▶ WHAT IS REQUIRED: Whenever a line below mentions the word "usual", that line should be copied.

▶ INPUT DATA:

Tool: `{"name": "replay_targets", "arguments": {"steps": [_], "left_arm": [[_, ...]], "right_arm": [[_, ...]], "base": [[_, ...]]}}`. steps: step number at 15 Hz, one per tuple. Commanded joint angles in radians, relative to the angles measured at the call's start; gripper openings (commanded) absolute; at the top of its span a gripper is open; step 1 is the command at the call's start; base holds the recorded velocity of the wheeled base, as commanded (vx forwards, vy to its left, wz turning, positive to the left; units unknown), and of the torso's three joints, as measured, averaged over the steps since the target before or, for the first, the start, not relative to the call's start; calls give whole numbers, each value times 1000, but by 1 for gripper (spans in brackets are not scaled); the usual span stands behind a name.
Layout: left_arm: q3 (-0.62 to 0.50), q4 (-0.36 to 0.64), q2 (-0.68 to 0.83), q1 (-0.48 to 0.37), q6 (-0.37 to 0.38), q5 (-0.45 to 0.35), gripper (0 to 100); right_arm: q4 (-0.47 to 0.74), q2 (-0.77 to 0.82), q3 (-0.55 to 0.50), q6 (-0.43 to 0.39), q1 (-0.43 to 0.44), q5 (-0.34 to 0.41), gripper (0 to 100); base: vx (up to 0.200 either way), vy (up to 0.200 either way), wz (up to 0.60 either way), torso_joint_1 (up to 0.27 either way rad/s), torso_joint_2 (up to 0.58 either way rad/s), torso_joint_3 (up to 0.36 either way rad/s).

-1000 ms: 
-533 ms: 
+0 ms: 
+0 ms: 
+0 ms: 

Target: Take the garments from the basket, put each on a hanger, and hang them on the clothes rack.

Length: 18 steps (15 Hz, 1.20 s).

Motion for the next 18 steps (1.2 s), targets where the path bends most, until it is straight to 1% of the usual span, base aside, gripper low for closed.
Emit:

▶ RESPONSE TO THIS TASK:
Tool: `{"name": "replay_targets", "arguments": {"steps": [_], "left_arm": [[_, ...]], "right_arm": [[_, ...]], "base": [[_, ...]]}}`. steps: step number at 15 Hz, one per tuple. Commanded joint angles in radians, relative to the angles measured at the call's start; gripper openings (commanded) absolute; at the top of its span a gripper is open; step 1 is the command at the call's start; base holds the recorded velocity of the wheeled base, as commanded (vx forwards, vy to its left, wz turning, positive to the left; units unknown), and of the torso's three joints, as measured, averaged over the steps since the target before or, for the first, the start, not relative to the call's start; calls give whole numbers, each value times 1000, but by 1 for gripper (spans in brackets are not scaled); the usual span stands behind a name.
Motion for the next 18 steps (1.2 s), targets where the path bends most, until it is straight to 1% of the usual span, base aside, gripper low for closed.

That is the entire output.